I found that squashing is required when an image gets about 35 layers deep when using the default "/var/lib/docker" location.

@unclejack
Contributor

@dmcgowan I'm sorry for the late reply. I was just hoping this change would get us some fixes for some of the other issues as well.

@dmcgowan
Member

@unclejack not late at all. Did you have any specific issues in mind? I am going back through the issue list to see which are reproducible and not identified as Kernel bugs.

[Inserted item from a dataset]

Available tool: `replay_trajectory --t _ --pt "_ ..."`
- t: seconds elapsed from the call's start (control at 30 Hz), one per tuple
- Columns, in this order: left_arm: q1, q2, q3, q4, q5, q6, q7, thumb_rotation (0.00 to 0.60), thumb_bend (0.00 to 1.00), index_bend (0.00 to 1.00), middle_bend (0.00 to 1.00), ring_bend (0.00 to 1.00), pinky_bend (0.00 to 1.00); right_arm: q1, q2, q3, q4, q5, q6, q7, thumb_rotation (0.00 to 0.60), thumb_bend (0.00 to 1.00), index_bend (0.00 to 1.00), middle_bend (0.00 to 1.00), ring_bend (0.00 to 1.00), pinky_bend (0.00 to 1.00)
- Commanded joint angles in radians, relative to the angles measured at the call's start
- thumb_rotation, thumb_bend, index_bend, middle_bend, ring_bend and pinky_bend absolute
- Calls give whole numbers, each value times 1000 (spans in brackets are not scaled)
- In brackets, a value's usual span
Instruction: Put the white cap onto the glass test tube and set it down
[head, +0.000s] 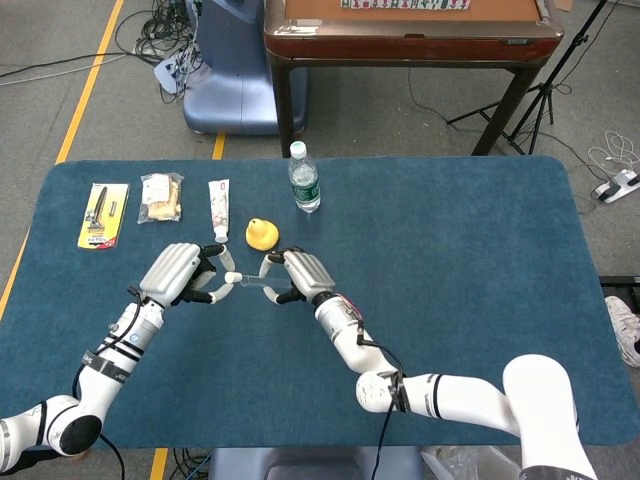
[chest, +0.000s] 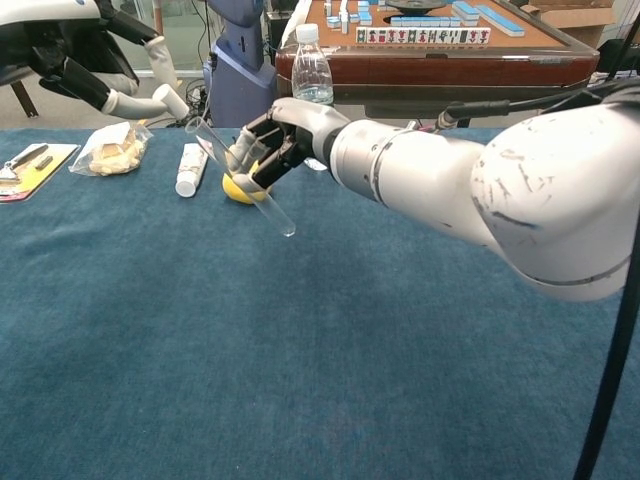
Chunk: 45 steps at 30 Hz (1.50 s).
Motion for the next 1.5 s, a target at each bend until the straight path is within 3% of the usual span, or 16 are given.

These are the issues I know are addressed, would love to add to the list

  • #10613 - Inode exhaustion, fixed by using less files
  • #17551 - Slow delete, fixed by having less files to remove
  • #21555 - Unstable images, fixed by using a diff directory
@unclejack
Contributor

@dmcgowan #9572 #19647 #12080

These are not necessarily issues anyone would expect this PR to fix, just something I'd hoped this change would fix through multiple lower directories.

@thaJeztah
Member

Can someone make a list of pros/cons of having a separate driver vs a hybrid driver, so that we can move this forward?

@dmcgowan
Member

@thaJeztah added a section on the bottom. Please point out any bias or suggested updates.

@crosbymichael
Member

@dmcgowan does overlay work with MS_REMOUNT for specifying more layers after it is already mounted or do we have no choice but to use hardlinks to squash?

@dmcgowan
Member

@crosbymichael tried doing remount and did not work for me. Although my suspicion is that even if it did, it would not solve the problem since all the lowers would still need to be given as mount options.

@crosbymichael
Member

Would something like this work to get away from all of the hard linking or would the multiple mounts be worse?

package main

import (
    "fmt"
    "os"
    "path/filepath"
    "syscall"

    "github.com/Sirupsen/logrus"
)

func main() {
    if err := run(); err != nil {
        logrus.Fatal(err)
    }
}

func run() error {
    cwd, err := os.Getwd()
    if err != nil {
        return err
    }
    for _, name := range []string{
        "lower1",
        "lower2",
        "merged",
        "upper",
        "work",
    } {
        if err := os.MkdirAll(filepath.Join(cwd, name), 0755); err != nil {
            return err
        }
    }
    // mount the RO layers first so we don't overload the mount syscall with too much data
    if err := syscall.Mount(
        "overlay",
        filepath.Join(cwd, "merged"),
        "overlay",
        0,
        fmt.Sprintf(
            "lowerdir=%s:%s,workdir=%s",
            filepath.Join(cwd, "lower1"),
            filepath.Join(cwd, "lower2"),
            filepath.Join(cwd, "work"))); err != nil {
        return err
    }
    // now mount the rw layer with the already mounted lower's merge dir as the lower dir here
    if err := syscall.Mount(
        "overlay",
        filepath.Join(cwd, "merged"),
        "overlay",
        0,
        fmt.Sprintf(
            "lowerdir=%s,workdir=%s,upperdir=%s",
            filepath.Join(cwd, "merged"),
            filepath.Join(cwd, "work"),
            filepath.Join(cwd, "upper"))); err != nil {
        return err
    }
    return nil
}
@tonistiigi
Contributor

@crosbymichael @vikstrous tried something like that in #18560 (comment) but hit some blockers.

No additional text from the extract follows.